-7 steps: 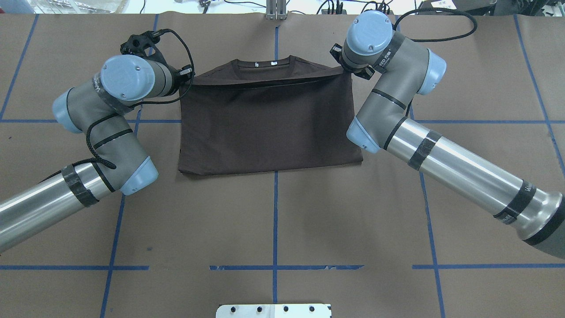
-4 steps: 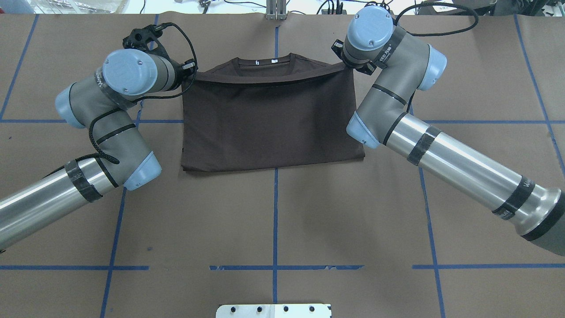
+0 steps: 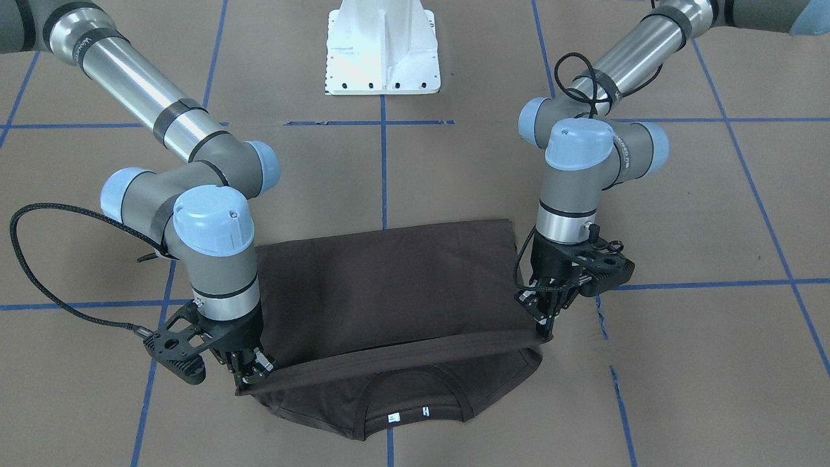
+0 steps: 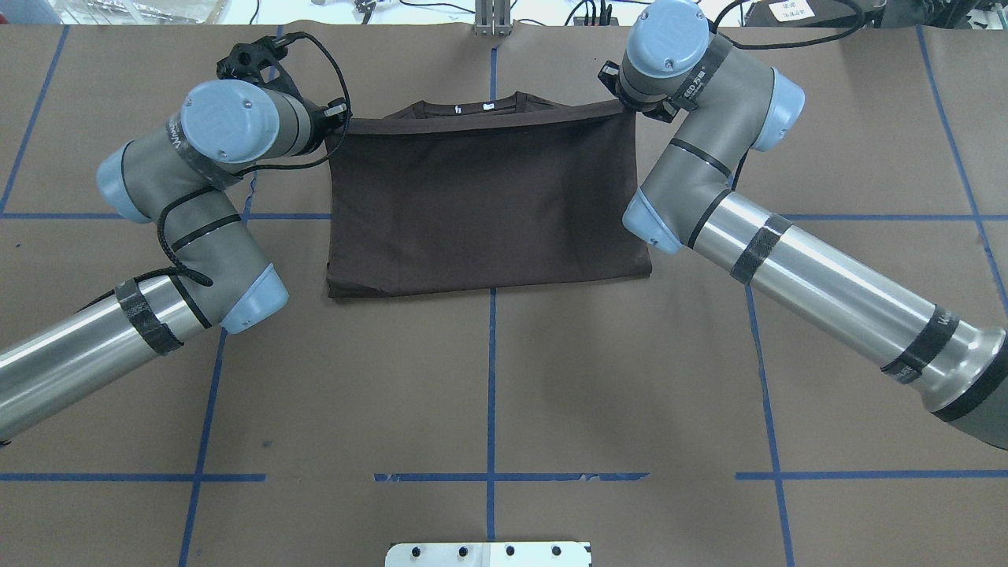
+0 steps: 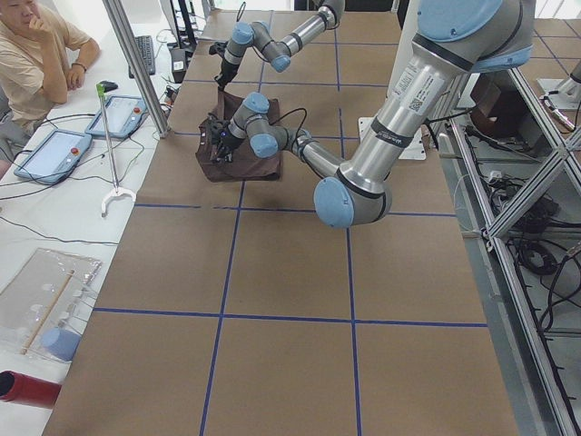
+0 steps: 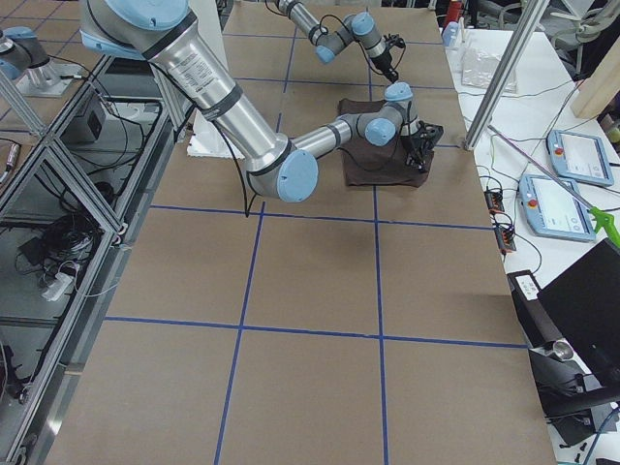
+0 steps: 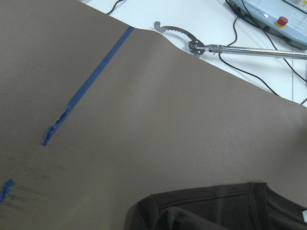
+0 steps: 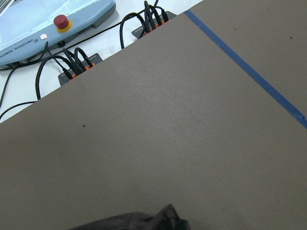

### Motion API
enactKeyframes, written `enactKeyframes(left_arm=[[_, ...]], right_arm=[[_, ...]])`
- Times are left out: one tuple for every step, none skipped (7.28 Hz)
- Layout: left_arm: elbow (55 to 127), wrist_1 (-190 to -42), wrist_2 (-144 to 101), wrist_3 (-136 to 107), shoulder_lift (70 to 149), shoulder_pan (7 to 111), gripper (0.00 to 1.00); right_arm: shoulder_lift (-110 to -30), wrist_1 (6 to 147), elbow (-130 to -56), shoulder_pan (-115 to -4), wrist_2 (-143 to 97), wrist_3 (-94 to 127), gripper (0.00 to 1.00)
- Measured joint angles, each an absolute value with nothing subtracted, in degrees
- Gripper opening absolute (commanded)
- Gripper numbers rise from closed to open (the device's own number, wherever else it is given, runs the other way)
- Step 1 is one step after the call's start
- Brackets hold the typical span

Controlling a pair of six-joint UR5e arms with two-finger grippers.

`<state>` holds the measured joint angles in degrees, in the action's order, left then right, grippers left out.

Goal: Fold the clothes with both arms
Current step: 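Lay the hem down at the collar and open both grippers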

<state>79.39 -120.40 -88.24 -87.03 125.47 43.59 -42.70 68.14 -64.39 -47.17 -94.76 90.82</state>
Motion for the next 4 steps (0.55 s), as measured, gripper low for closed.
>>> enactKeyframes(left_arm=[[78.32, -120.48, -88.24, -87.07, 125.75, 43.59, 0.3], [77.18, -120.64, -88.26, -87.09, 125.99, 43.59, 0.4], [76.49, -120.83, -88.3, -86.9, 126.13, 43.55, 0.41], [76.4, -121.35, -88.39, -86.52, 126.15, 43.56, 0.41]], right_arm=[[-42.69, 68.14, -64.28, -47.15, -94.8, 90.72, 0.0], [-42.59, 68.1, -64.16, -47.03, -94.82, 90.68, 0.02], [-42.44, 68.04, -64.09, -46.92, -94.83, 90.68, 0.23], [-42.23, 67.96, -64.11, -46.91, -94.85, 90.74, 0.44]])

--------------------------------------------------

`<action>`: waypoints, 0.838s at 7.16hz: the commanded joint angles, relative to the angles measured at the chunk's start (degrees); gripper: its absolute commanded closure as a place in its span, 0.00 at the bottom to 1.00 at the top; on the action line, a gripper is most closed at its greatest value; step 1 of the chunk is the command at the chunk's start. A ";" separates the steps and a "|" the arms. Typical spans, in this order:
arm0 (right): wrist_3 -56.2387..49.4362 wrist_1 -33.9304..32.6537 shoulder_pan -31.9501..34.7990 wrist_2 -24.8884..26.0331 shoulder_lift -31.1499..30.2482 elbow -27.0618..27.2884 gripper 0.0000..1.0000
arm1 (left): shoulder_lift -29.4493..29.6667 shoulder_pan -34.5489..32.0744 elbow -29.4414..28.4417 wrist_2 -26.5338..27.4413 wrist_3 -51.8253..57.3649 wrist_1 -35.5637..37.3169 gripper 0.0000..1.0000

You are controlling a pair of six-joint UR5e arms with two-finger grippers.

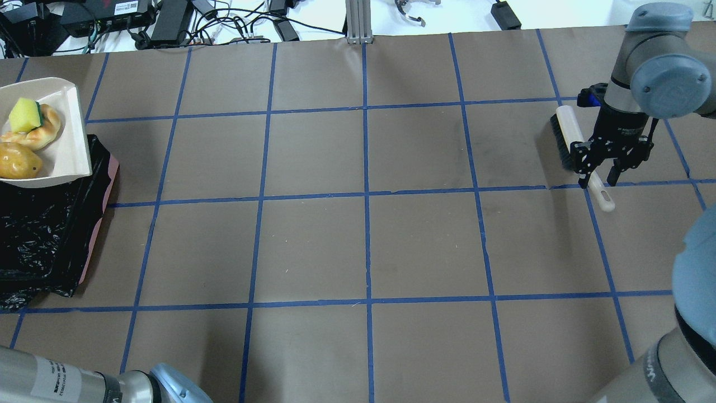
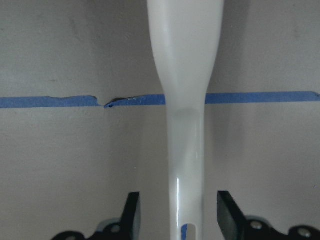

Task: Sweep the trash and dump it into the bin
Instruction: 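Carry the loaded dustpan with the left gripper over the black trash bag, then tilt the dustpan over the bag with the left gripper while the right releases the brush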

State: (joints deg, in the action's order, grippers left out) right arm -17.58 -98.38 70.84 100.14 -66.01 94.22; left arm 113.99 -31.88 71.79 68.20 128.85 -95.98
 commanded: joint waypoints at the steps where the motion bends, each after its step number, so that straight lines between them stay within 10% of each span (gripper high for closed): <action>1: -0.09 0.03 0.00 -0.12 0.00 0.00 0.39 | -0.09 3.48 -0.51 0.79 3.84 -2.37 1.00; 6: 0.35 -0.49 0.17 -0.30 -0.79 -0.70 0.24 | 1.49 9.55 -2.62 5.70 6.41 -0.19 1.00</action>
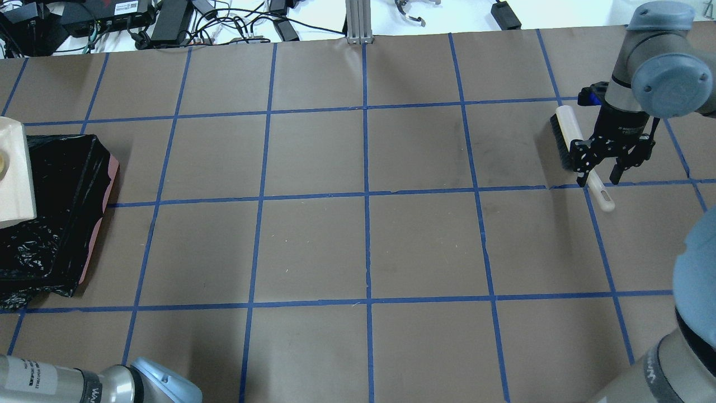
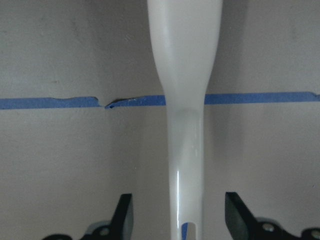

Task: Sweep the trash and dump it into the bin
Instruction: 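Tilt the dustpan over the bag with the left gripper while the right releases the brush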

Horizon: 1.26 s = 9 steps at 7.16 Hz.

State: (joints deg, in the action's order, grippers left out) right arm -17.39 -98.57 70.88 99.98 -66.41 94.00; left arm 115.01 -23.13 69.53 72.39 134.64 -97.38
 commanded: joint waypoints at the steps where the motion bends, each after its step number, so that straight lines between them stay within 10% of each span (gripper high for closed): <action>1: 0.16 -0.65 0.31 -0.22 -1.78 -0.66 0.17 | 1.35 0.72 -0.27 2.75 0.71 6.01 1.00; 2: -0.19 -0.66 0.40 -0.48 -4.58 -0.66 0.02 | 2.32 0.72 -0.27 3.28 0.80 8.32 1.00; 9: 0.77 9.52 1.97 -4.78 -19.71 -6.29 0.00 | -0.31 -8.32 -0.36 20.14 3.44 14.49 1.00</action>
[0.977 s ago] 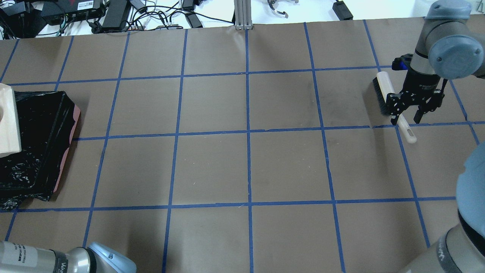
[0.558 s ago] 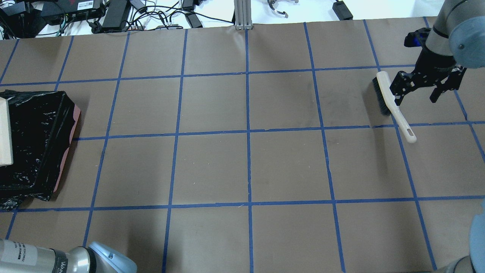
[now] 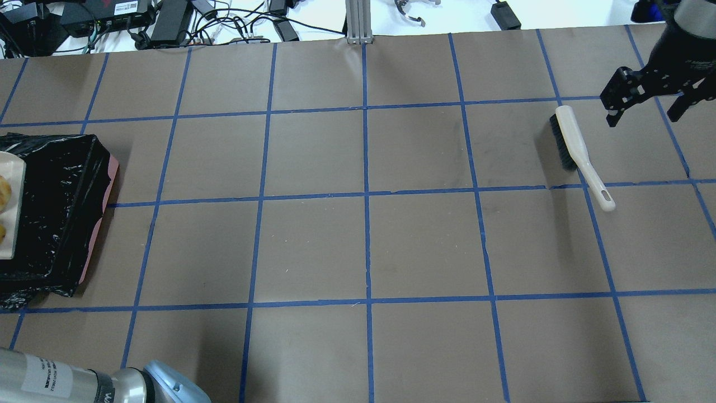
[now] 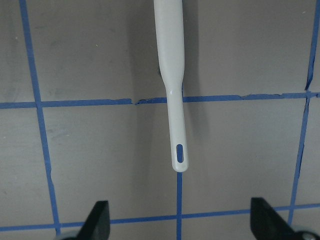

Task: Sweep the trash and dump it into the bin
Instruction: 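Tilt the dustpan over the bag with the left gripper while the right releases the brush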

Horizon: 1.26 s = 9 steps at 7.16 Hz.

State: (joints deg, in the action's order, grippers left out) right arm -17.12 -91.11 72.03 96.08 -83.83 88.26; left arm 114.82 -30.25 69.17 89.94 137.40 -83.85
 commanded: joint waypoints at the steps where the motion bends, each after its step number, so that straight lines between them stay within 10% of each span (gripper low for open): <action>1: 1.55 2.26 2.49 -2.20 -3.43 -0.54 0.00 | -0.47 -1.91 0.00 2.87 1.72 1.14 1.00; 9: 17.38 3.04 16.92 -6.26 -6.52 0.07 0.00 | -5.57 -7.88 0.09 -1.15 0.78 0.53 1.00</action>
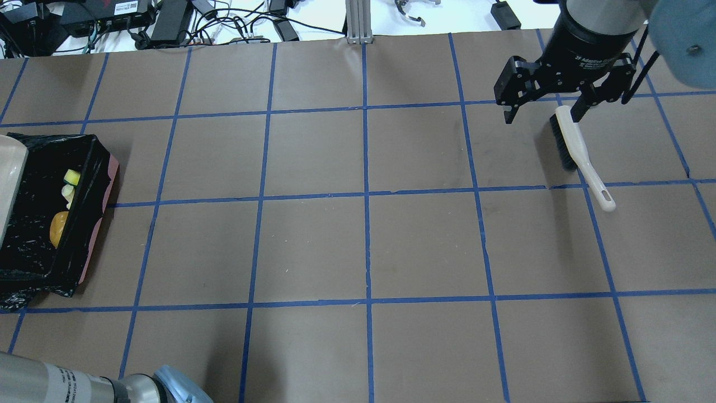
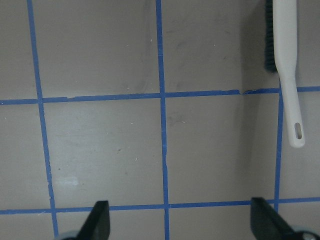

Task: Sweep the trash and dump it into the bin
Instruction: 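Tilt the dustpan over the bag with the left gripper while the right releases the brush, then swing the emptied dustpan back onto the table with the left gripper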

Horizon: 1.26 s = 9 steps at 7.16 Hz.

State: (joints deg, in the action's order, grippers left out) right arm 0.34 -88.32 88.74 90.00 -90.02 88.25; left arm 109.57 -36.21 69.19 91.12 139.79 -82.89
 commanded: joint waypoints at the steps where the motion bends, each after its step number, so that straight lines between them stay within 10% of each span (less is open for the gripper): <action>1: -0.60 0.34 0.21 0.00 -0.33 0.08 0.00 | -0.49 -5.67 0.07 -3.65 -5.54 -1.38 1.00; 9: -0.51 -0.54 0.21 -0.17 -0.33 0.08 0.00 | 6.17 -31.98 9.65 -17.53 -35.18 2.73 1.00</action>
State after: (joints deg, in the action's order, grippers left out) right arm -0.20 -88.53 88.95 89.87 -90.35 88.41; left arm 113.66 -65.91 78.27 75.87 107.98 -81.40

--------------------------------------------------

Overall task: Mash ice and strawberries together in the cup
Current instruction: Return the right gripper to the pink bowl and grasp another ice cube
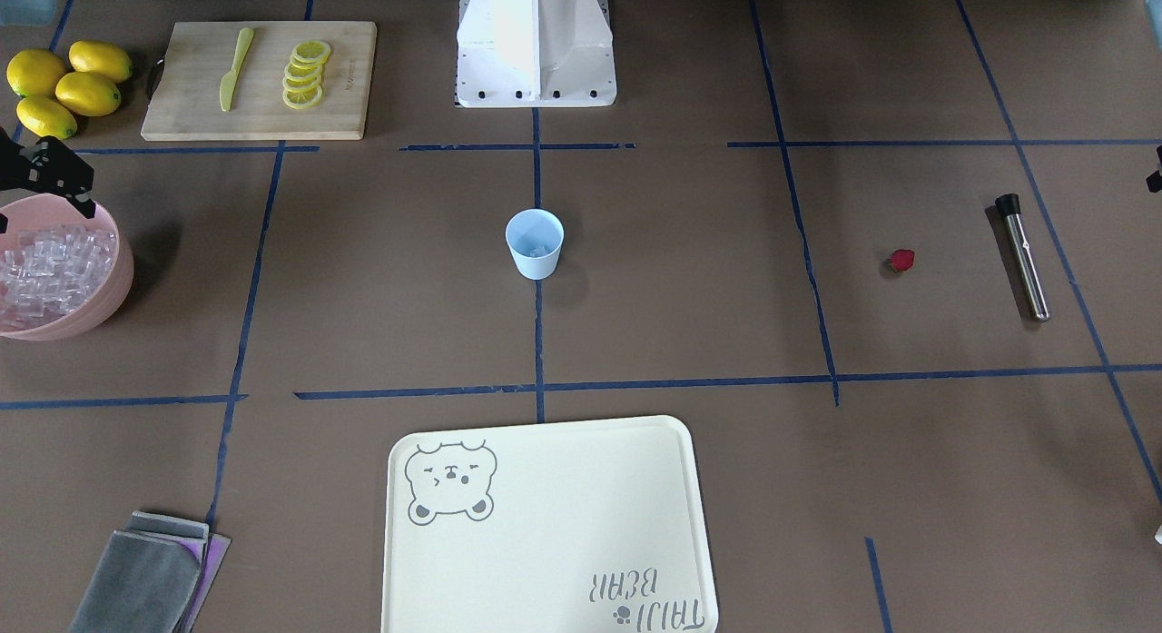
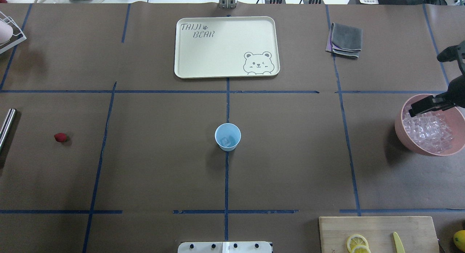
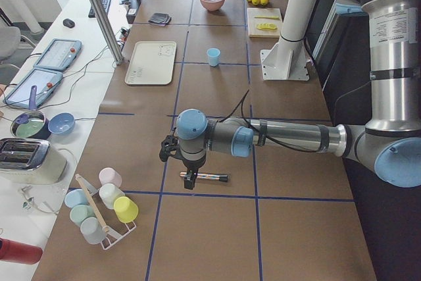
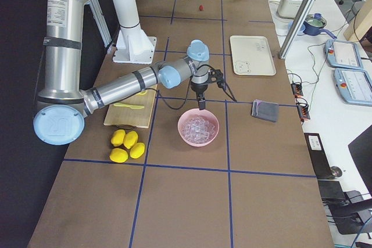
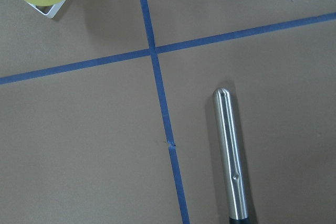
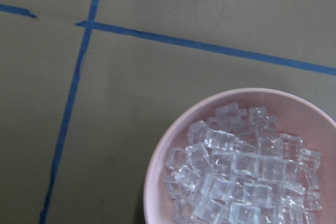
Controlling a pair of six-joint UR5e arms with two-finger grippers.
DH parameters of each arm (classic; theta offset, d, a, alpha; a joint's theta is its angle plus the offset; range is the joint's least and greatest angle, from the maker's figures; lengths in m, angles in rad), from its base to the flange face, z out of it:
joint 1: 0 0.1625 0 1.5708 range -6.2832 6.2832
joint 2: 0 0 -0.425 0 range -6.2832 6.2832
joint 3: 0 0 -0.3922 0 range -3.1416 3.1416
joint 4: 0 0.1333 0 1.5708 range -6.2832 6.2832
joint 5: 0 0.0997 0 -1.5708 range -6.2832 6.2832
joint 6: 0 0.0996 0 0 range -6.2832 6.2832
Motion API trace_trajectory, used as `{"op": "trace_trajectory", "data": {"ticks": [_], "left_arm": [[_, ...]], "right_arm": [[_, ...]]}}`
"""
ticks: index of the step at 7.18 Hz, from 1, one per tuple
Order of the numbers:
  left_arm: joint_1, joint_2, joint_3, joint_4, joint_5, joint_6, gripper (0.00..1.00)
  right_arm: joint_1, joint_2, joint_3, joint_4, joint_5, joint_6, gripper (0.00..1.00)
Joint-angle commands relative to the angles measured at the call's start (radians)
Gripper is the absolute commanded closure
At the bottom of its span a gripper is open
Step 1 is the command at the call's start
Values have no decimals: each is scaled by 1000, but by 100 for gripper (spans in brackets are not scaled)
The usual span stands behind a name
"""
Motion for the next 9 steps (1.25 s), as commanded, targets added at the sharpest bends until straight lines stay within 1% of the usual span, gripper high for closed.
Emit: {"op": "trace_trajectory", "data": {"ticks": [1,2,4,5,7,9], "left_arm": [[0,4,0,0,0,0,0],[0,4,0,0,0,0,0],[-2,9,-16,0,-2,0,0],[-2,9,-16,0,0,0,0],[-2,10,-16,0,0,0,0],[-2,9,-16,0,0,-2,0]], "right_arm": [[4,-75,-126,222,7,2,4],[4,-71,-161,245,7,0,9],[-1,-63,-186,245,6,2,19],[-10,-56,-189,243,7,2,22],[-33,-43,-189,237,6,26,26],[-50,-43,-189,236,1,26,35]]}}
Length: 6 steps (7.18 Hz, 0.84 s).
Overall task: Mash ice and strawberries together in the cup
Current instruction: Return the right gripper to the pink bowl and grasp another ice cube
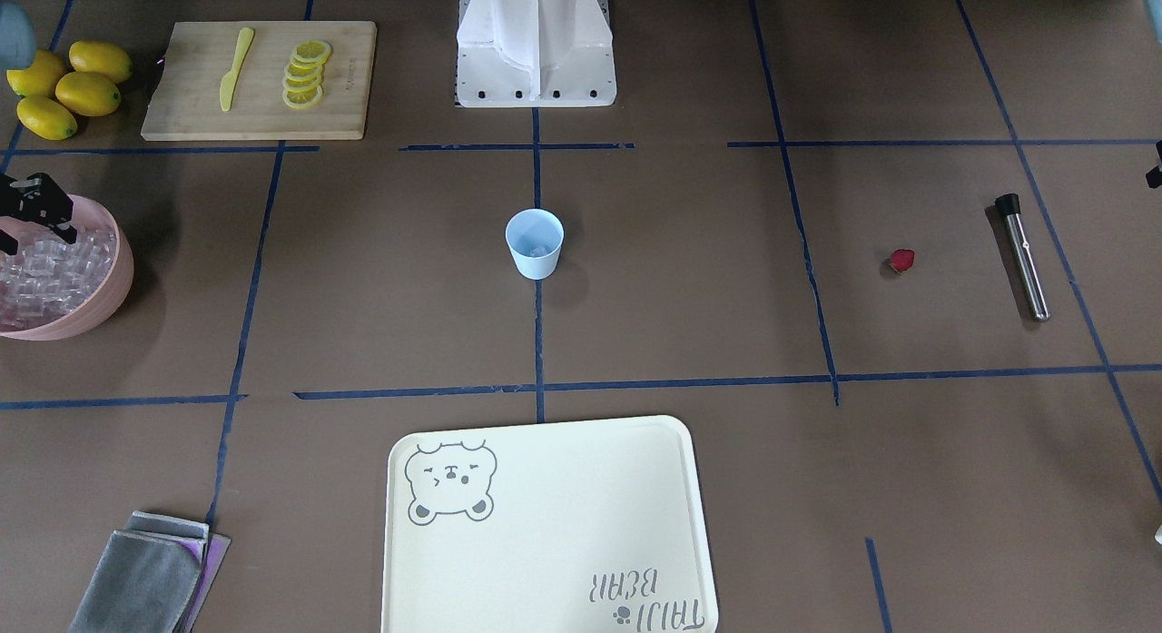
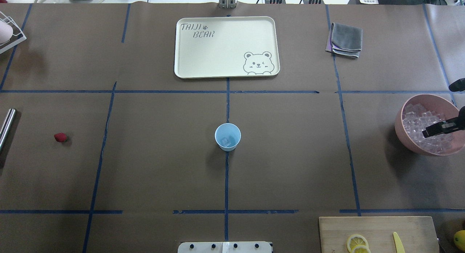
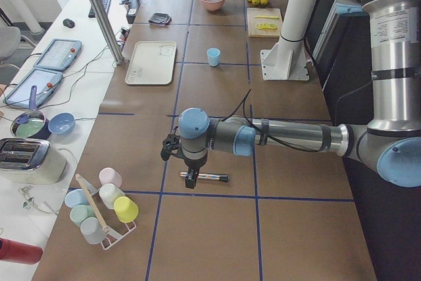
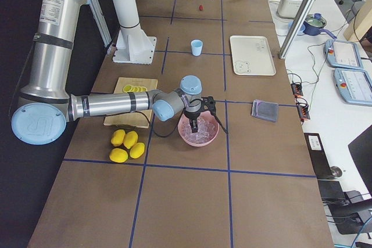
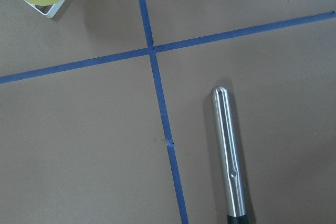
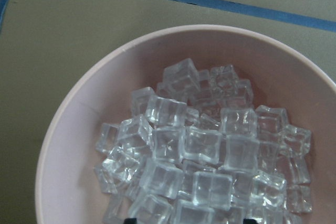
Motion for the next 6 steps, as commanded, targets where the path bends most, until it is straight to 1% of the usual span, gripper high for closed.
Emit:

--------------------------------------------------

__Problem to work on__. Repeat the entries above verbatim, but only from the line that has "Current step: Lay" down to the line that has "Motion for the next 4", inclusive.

__Exercise solution__.
Current step: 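Lay the hem down at the collar and open both grippers
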
<state>79.39 -120.40 -88.24 -87.03 125.47 43.59 -42.70 68.14 -64.39 -47.17 -94.76 90.82</state>
Motion for the next 4 steps (0.55 s), as measured, gripper low for closed.

This brings the exercise to completion.